The three-and-a-half-day conference and retreat offers continuing medical education workshops plus personal growth opportunities and recreational activities. This year’s theme is the Women’s Health Symposium. “Last year it was around bigotry. It’s always a broad topic range,” said Vijups, “with every specialty represented.” Among this year’s offerings: hormone replacement therapy, breast cancer, urinary stress incontinence, obesity, heart disease, and “gynechiatry.”
      On the more personal side, workshops will examine the effects of terrorism, discuss pluses and minuses of civil union, and “the person of the physician – how much of ourselves do we leave at the examining room door, and how much do we take inside with us, and why,” explained Vijups.
      Women in Medicine, colloquially and affectionately referred to as “dyke docs,” has played an important role in mentoring lesbian medical students, who are often isolated and in many locations subject to covert or overt harassment or discrimination. “I was a student member in 1990,” recalled Vijups. “The women doctors I met then [at the national conference] are still my closest friends and mentors.

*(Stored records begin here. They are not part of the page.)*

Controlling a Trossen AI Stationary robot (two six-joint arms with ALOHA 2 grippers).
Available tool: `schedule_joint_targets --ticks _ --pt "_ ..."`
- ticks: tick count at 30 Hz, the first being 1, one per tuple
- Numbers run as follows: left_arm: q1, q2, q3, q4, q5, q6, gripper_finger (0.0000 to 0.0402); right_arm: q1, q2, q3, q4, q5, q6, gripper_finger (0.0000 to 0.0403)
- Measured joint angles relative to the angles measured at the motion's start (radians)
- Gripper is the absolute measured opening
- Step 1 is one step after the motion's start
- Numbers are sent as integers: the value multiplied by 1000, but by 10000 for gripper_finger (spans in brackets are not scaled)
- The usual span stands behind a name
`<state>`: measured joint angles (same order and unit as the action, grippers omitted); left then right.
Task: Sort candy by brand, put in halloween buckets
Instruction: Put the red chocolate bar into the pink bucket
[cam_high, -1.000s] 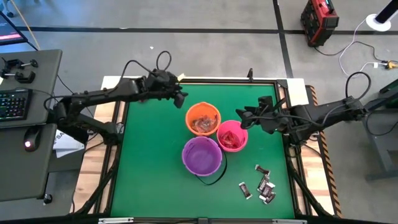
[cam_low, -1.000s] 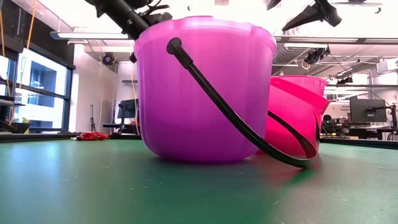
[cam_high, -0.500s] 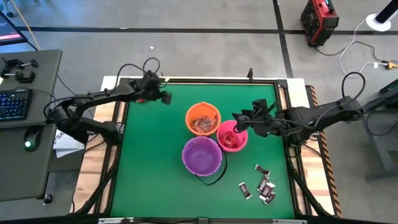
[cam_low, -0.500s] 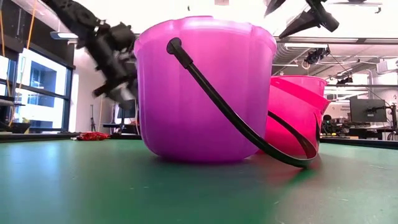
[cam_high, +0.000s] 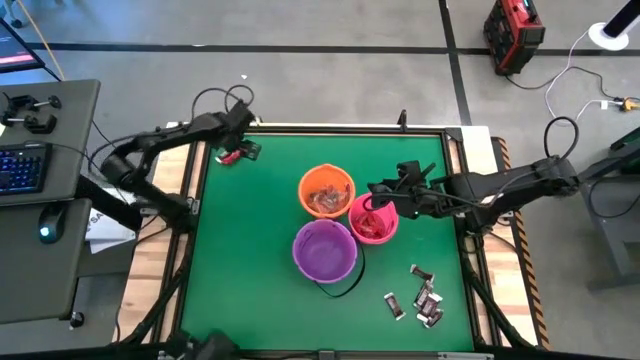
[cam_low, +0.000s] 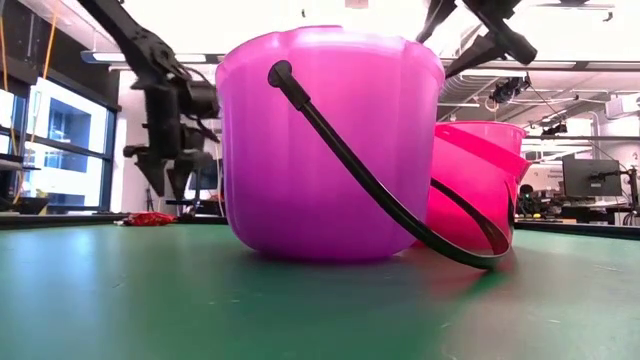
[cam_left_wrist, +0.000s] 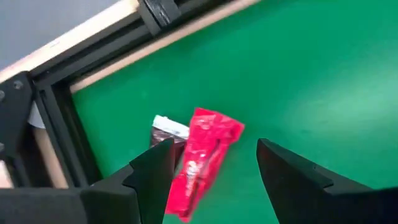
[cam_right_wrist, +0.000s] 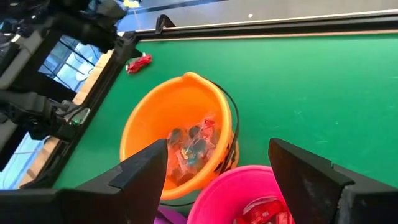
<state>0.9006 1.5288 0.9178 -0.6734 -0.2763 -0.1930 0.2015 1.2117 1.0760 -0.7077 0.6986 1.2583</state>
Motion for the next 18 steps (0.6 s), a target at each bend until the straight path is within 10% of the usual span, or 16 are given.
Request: schedule_joint_targets --ticks 18 --pt "9 235 107 -68 13 116 201 2 0 0 40 -26 0 273"
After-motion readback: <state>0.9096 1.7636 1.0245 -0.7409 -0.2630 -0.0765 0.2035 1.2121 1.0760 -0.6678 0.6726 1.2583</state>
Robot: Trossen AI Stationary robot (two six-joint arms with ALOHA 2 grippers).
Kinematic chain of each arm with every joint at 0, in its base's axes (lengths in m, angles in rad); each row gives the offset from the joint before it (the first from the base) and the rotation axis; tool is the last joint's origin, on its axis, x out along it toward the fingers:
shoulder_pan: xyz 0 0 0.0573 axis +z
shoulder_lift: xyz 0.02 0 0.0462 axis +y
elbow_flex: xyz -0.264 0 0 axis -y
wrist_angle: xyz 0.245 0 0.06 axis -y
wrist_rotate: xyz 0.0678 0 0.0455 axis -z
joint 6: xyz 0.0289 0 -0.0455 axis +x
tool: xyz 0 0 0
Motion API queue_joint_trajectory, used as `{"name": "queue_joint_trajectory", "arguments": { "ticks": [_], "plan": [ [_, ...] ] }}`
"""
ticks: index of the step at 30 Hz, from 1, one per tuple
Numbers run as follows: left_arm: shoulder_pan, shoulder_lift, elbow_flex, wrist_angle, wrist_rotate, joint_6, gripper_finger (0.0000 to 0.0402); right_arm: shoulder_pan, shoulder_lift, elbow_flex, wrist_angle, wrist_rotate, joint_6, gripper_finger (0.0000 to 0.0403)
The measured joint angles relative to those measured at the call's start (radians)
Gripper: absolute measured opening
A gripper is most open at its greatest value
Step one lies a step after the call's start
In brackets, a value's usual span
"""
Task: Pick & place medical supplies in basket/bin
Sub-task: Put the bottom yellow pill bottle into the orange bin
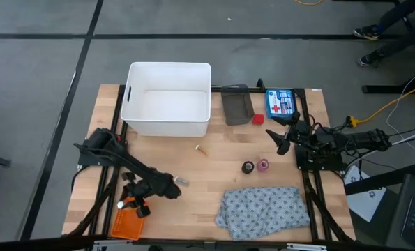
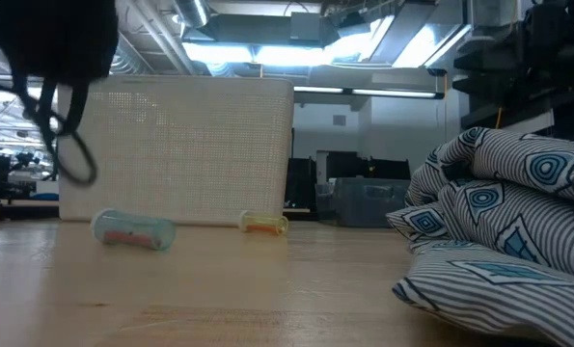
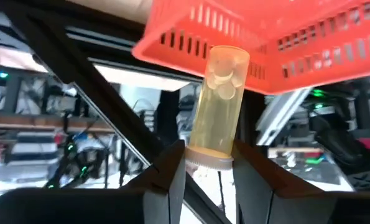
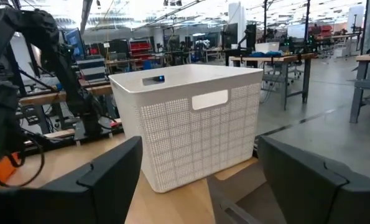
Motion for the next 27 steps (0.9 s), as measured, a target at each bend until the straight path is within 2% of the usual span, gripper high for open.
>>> {"name": "queue_joint_trajectory", "arguments": {
  "ticks": [11,27],
  "plan": [
    [0.0,0.124,0.001,0.003,-0.087,0.08,0.0107,0.0,0.0,0.0,0.0,-0.001,0.004,0.0317],
    [0.0,0.14,0.001,0.002,-0.111,0.009,0.0106,0.0,0.0,0.0,-0.033,-0.002,0.027,0.0317]
  ]
}}
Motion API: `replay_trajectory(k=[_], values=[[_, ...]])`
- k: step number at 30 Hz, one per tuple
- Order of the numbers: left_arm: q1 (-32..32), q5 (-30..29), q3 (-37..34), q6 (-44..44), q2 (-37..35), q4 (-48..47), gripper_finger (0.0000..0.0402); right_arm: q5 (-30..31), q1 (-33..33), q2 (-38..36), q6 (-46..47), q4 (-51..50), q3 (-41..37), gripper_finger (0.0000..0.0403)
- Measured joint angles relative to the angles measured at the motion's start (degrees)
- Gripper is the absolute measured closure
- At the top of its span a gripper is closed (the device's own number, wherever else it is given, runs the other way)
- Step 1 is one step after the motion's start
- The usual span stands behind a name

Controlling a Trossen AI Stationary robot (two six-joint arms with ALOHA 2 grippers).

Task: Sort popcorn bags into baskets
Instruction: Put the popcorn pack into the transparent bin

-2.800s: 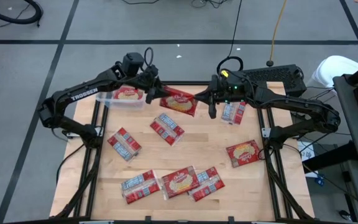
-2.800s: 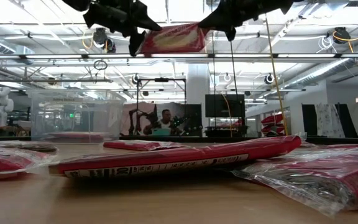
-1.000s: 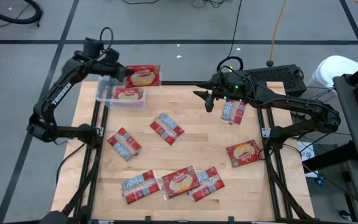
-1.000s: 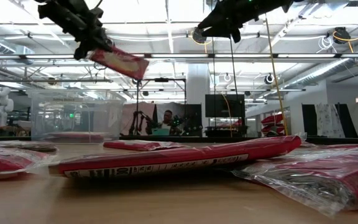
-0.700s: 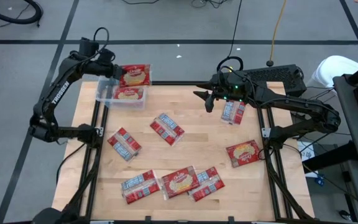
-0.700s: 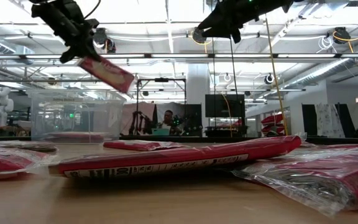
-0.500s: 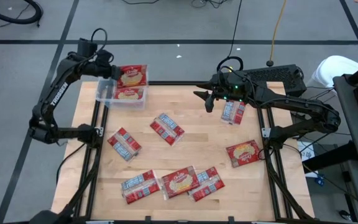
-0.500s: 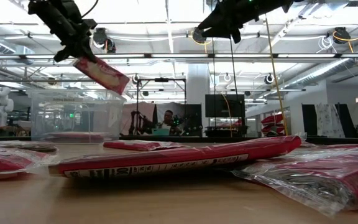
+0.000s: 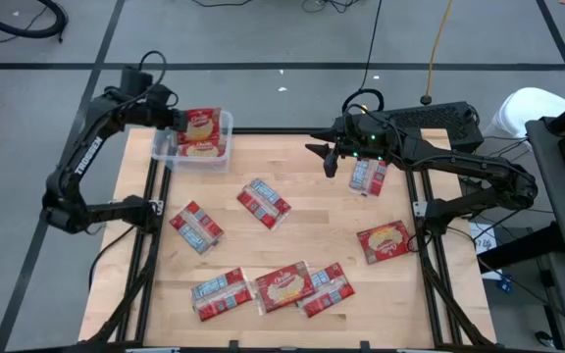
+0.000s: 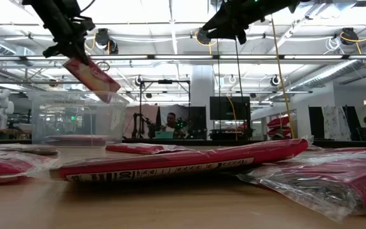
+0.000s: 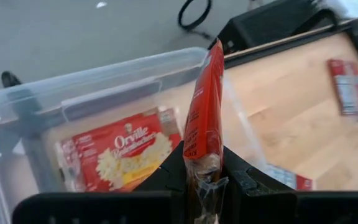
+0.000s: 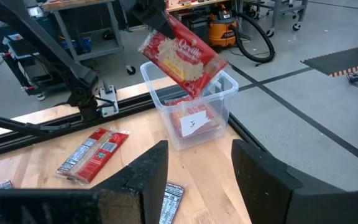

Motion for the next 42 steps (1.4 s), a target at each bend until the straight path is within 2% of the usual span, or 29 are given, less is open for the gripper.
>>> replay_trajectory(k=[6, 23, 28, 30, 42], values=[[-2.54, -5.88, 0.0, -0.91, 4.05, -2.05, 0.0358, 0.0, 0.0, 0.0, 0.0, 0.0, 0.0, 0.0234], [-2.57, -5.25, 0.02, -1.46, 15.99, -3.58, 0.0357, 0.0, 0.0, 0.02, 0.0, 0.0, -0.02, 0.0234], [-2.57, -8.44, 0.02, -1.37, 16.75, -3.58, 0.0355, 0.0, 0.0, 0.02, 0.0, 0.0, -0.02, 0.0234], [-2.57, -10.39, 0.02, -1.26, 16.71, -3.54, 0.0348, 0.01, 0.0, 0.02, 0.0, 0.0, -0.02, 0.0234], [-2.57, -11.9, 0.02, -1.53, 16.71, -2.38, 0.0257, 0.01, 0.0, 0.02, 0.0, 0.0, -0.04, 0.0234]])
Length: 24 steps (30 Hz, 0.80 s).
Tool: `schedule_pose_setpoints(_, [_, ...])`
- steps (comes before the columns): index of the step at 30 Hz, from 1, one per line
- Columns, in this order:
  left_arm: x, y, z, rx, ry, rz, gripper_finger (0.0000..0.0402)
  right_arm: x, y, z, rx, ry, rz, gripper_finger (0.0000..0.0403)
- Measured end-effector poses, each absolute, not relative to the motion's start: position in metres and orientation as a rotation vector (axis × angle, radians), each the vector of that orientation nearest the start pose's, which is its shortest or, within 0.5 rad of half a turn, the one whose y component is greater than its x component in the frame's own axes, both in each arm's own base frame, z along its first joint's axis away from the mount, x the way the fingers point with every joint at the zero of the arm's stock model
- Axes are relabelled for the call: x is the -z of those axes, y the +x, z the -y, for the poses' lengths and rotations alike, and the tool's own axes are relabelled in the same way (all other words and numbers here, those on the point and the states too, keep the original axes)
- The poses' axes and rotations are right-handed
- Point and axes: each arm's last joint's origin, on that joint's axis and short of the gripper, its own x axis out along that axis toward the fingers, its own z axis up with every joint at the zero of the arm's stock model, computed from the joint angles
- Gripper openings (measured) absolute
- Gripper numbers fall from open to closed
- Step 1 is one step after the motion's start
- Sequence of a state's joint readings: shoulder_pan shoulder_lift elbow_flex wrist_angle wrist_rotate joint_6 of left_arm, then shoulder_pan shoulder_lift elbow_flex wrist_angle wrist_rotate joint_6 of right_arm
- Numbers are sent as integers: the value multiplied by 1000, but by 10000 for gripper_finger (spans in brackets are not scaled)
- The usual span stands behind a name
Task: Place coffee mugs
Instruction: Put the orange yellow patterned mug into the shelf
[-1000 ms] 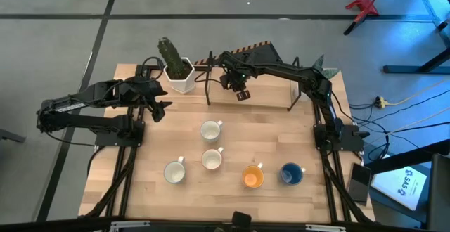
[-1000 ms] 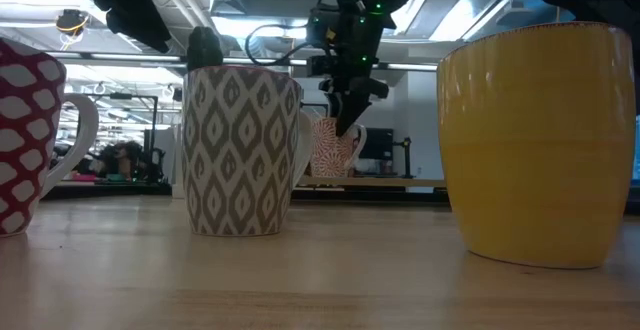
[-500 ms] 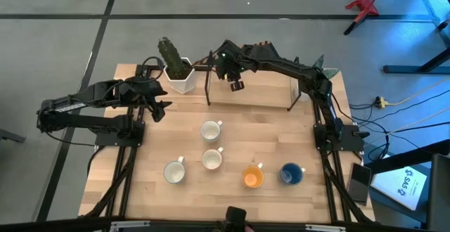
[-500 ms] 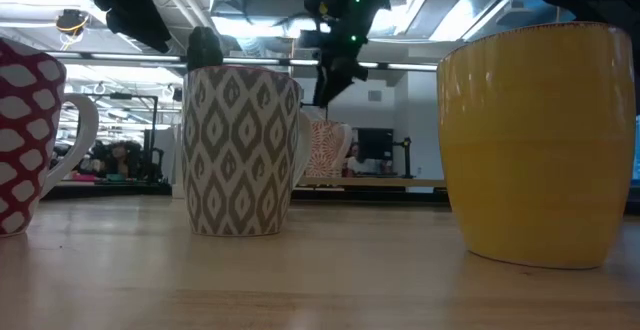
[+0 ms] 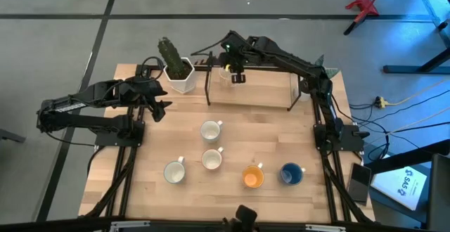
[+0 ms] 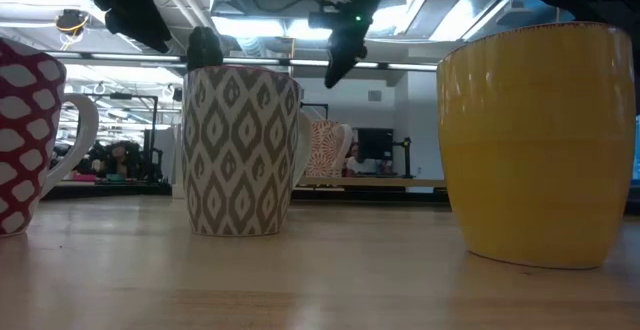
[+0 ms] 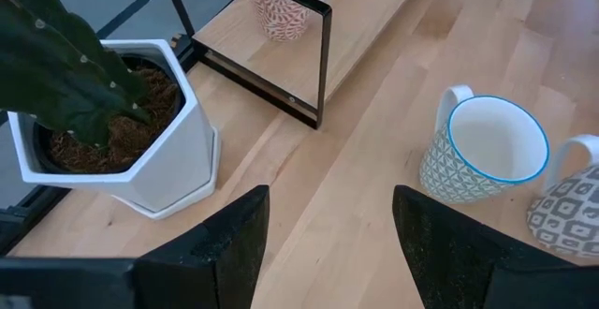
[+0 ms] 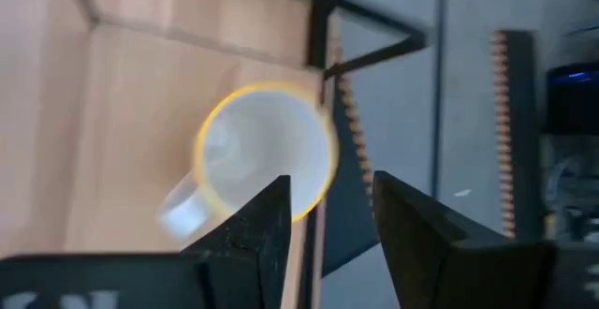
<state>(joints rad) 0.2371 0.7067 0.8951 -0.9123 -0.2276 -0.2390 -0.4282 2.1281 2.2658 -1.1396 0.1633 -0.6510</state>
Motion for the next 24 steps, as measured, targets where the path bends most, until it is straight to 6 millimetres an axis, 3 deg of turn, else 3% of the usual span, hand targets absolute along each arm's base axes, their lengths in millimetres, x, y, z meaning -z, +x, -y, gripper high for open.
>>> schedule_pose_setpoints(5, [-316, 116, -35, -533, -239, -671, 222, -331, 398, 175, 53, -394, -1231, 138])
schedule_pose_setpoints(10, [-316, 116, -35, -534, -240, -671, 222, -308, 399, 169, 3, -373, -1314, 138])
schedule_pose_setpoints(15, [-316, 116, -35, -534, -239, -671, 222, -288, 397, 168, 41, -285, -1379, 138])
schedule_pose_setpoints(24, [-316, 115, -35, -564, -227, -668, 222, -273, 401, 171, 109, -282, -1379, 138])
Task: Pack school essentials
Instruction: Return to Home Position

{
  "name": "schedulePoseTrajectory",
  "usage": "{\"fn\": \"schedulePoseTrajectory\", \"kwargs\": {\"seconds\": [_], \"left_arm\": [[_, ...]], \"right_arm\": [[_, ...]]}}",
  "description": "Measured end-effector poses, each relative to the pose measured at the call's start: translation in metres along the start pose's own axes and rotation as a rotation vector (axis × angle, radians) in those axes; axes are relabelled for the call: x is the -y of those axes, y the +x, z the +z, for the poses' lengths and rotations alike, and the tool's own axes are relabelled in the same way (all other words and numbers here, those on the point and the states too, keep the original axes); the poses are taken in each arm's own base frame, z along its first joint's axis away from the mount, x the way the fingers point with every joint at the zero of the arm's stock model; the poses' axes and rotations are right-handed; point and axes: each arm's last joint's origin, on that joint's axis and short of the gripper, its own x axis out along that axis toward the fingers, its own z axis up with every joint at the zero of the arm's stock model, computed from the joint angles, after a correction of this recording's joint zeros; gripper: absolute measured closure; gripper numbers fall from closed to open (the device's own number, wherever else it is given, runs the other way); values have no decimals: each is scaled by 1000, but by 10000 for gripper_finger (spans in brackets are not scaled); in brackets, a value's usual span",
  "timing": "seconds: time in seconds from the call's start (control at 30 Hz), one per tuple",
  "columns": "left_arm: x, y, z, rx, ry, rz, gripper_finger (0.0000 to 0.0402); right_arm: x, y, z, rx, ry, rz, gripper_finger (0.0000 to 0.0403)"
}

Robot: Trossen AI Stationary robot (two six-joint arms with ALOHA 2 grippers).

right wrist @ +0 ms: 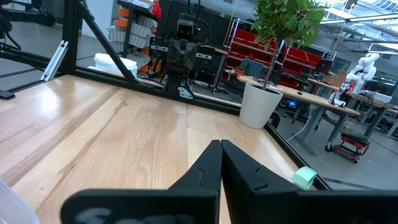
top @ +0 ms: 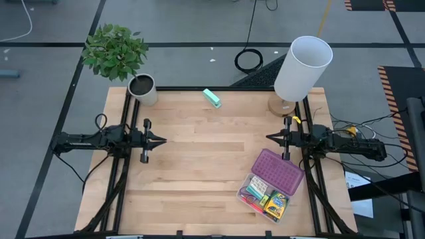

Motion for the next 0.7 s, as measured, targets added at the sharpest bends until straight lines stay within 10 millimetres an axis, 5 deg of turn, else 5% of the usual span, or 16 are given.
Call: {"fn": "schedulePoseTrajectory", "kwargs": {"seconds": [0.7], "left_arm": [[0, 0, 0, 0, -11, 0, 366]], "right_arm": [[0, 0, 0, 0, 0, 0, 403]]}}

      “We don’t have role models in med school and residencies. So we try to be there as mentors and role models, not just as docs, but as parents, community members,” Vijups continued. “We can provide references to residencies that are known to be safe, or accepting environments, or to schools that have and enforce non-discrimination policies and hospitals that offer domestic partner benefits, or maybe to a teaching hospital where one of us is on the faculty.”
      The group’s membership, currently estimated at 1700, is open to M.D.’s and osteopaths (D.O.’s), medical school students and residents. The exact location of the conference is not publicized outside the membership to protect the privacy of attendees and to avoid potential future discrimination at home.
      “It’s not entirely safe here” in Vermont, said Vijups. “We still have to deal with the public, with everything going on in the legislature. That affects how patients treat you.”
      Asked whether she had heard of any recent discriminatory incidents at the University of Vermont College of Medicine (from which she graduated), Vijups said no. “That sort of thing has been forbidden and disciplined against since 10 years ago. But in many other places it’s tacitly encouraged, and filing a grievance is sometimes worse than the harassment.”